**YOUR OBJECTIVE:** No pictures should appear. The lines from the beginning of the listing through the one holding "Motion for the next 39" must be reproduced exactly, and nothing more.

───── DATA ─────

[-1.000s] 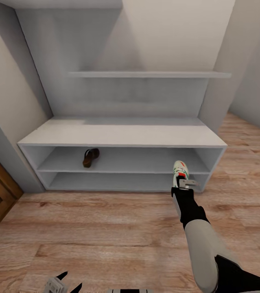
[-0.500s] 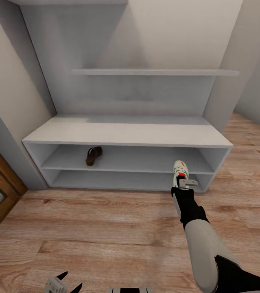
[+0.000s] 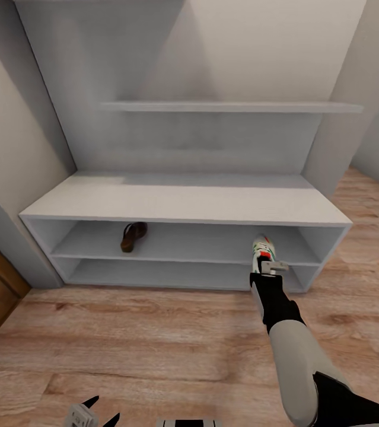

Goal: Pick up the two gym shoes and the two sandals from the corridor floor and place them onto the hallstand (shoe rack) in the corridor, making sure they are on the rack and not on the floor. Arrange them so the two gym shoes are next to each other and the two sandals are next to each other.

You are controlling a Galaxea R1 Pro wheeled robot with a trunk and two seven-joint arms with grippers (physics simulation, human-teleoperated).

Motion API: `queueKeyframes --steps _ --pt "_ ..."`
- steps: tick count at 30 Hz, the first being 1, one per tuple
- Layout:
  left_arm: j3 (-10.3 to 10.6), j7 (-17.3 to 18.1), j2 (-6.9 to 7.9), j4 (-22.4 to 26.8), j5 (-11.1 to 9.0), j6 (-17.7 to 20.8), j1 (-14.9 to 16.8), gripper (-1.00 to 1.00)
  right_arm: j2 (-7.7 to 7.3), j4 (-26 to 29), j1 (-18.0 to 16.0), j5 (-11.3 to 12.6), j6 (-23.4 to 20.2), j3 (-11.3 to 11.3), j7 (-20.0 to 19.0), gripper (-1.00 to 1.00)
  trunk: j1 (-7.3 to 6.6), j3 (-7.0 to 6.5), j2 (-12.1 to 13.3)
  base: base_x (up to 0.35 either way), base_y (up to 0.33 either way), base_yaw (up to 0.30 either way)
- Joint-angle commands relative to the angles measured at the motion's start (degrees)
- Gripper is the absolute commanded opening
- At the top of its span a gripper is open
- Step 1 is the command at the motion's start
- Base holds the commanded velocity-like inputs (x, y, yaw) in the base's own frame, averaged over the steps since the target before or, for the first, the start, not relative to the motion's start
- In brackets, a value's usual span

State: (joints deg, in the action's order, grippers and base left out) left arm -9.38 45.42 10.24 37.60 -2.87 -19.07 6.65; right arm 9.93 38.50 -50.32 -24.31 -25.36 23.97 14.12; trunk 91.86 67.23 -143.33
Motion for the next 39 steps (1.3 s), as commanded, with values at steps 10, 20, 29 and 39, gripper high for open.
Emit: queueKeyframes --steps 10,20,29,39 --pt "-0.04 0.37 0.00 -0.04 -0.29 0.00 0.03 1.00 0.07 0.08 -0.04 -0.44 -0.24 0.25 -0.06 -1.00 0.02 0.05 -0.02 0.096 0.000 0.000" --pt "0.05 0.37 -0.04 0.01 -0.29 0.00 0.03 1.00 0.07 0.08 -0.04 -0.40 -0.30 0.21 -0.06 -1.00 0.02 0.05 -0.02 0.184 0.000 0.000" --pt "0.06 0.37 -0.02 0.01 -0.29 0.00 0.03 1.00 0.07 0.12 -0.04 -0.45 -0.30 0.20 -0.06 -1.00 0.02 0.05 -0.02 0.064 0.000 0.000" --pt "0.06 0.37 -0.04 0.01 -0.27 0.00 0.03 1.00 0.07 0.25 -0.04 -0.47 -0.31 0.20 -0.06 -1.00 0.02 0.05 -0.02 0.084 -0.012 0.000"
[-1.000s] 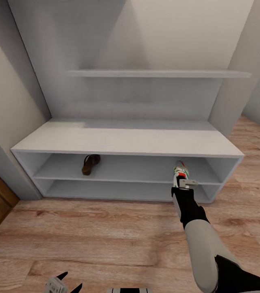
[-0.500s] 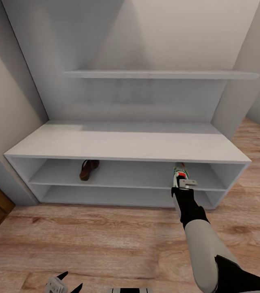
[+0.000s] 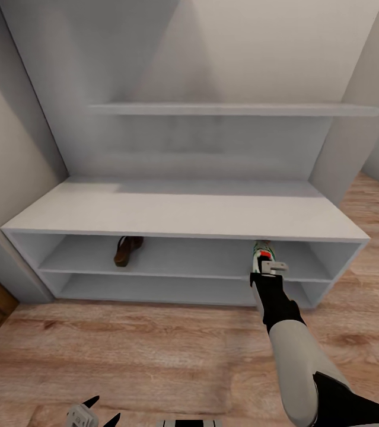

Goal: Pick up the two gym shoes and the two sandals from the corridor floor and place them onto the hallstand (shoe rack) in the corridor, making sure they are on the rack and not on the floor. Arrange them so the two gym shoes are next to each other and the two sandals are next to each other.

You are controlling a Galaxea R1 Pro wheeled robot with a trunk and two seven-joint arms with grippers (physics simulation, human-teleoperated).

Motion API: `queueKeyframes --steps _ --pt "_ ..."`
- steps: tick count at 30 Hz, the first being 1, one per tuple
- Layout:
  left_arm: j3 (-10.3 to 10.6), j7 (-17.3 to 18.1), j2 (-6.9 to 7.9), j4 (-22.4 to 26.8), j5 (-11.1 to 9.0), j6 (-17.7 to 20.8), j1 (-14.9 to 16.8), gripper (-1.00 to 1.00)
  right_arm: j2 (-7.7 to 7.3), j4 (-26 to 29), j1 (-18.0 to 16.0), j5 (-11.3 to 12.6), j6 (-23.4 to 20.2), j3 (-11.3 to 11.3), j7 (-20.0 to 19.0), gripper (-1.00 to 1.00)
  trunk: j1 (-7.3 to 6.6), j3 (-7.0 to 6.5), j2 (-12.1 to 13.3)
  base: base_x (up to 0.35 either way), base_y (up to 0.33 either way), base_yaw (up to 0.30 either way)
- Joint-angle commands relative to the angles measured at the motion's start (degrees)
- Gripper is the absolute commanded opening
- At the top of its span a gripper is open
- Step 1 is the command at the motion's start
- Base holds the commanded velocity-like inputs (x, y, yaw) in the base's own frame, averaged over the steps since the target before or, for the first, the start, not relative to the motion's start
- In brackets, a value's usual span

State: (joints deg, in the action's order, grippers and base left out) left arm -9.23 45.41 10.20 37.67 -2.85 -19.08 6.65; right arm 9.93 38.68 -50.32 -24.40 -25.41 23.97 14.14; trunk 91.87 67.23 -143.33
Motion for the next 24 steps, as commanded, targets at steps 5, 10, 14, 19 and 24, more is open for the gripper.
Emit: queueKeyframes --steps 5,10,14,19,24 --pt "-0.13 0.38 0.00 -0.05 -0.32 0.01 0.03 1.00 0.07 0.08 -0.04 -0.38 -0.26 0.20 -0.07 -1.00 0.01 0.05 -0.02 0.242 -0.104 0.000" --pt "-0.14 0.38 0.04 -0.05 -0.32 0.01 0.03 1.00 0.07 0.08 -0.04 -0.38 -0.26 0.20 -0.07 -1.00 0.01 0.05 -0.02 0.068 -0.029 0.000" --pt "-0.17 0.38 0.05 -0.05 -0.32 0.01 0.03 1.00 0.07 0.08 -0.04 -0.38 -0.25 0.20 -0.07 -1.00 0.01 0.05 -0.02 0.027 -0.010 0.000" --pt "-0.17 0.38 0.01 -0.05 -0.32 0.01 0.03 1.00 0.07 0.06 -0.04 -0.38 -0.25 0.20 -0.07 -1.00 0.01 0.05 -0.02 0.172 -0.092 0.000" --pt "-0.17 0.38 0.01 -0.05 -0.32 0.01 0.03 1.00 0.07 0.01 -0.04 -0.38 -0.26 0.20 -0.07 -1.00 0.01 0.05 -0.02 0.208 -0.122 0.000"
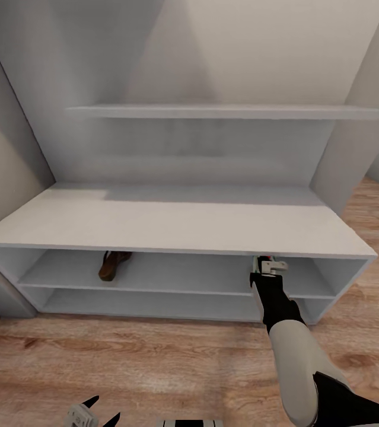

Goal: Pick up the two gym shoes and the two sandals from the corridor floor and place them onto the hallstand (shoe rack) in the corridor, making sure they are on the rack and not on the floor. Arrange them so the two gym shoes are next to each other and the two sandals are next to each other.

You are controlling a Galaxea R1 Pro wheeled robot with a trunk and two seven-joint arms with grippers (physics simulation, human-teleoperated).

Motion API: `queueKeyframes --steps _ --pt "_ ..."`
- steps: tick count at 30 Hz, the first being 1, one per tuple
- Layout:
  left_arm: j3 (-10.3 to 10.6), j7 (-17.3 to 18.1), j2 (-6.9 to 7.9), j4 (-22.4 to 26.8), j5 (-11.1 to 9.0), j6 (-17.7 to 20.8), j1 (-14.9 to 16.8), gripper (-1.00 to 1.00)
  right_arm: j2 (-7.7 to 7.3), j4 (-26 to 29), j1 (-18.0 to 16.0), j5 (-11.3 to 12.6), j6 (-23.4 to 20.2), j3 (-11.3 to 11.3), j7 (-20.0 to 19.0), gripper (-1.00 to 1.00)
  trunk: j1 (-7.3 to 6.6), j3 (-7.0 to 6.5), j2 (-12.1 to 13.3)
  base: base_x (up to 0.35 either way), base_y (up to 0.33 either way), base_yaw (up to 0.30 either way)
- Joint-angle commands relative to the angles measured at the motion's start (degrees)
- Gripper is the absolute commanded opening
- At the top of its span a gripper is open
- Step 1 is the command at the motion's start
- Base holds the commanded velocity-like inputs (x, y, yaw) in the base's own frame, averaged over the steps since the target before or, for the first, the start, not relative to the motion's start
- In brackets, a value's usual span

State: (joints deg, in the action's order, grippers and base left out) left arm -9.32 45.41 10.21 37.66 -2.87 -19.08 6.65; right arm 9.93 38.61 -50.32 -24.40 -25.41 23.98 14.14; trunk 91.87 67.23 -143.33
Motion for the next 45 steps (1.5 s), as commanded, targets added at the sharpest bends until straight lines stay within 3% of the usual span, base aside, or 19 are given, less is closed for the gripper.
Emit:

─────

**ANSWER BELOW:**
[-1.000s] 
[-0.500s] 
[+0.000s] 

Goal: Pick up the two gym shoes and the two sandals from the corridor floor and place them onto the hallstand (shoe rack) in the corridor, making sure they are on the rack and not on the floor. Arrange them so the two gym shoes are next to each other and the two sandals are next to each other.

You are controlling a Galaxea R1 Pro wheeled robot with a trunk and two seven-joint arms with grippers (physics simulation, human-teleoperated).

Motion API: `queueKeyframes --steps _ --pt "_ ..."`
- steps: tick count at 30 Hz, the first being 1, one per tuple
- Layout:
  left_arm: j3 (-10.3 to 10.6), j7 (-17.3 to 18.1), j2 (-6.9 to 7.9), j4 (-22.4 to 26.8), j5 (-11.1 to 9.0), j6 (-17.7 to 20.8), j1 (-14.9 to 16.8), gripper (-1.00 to 1.00)
  right_arm: j2 (-7.7 to 7.3), j4 (-26 to 29), j1 (-18.0 to 16.0), j5 (-11.3 to 12.6), j6 (-23.4 to 20.2), j3 (-11.3 to 11.3), j7 (-20.0 to 19.0), gripper (-1.00 to 1.00)
  trunk: j1 (-7.3 to 6.6), j3 (-7.0 to 6.5), j2 (-12.1 to 13.3)
  base: base_x (up to 0.35 either way), base_y (up to 0.33 either way), base_yaw (up to 0.30 either way)
- Joint-angle commands relative to the angles measured at the motion's start (degrees)
- Gripper is the absolute commanded opening
- At the top of its span a gripper is open
- Step 1 is the command at the motion's start
- Base holds the commanded velocity-like inputs (x, y, yaw) in the base's own frame, averaged over the steps since the target before or, for the first, the start, not relative to the motion's start
- In brackets, a value's usual span

State: (joints deg, in the action's order, grippers and base left out) left arm -9.38 45.42 10.24 37.60 -2.87 -19.07 6.65; right arm 9.93 38.50 -50.32 -24.31 -25.36 23.97 14.12; trunk 91.86 67.23 -143.33
Motion for the next 39 steps (1.3 s), as commanded, with values at steps 10, 20, 29 and 39, gripper high for open.

This completes the response to the exercise.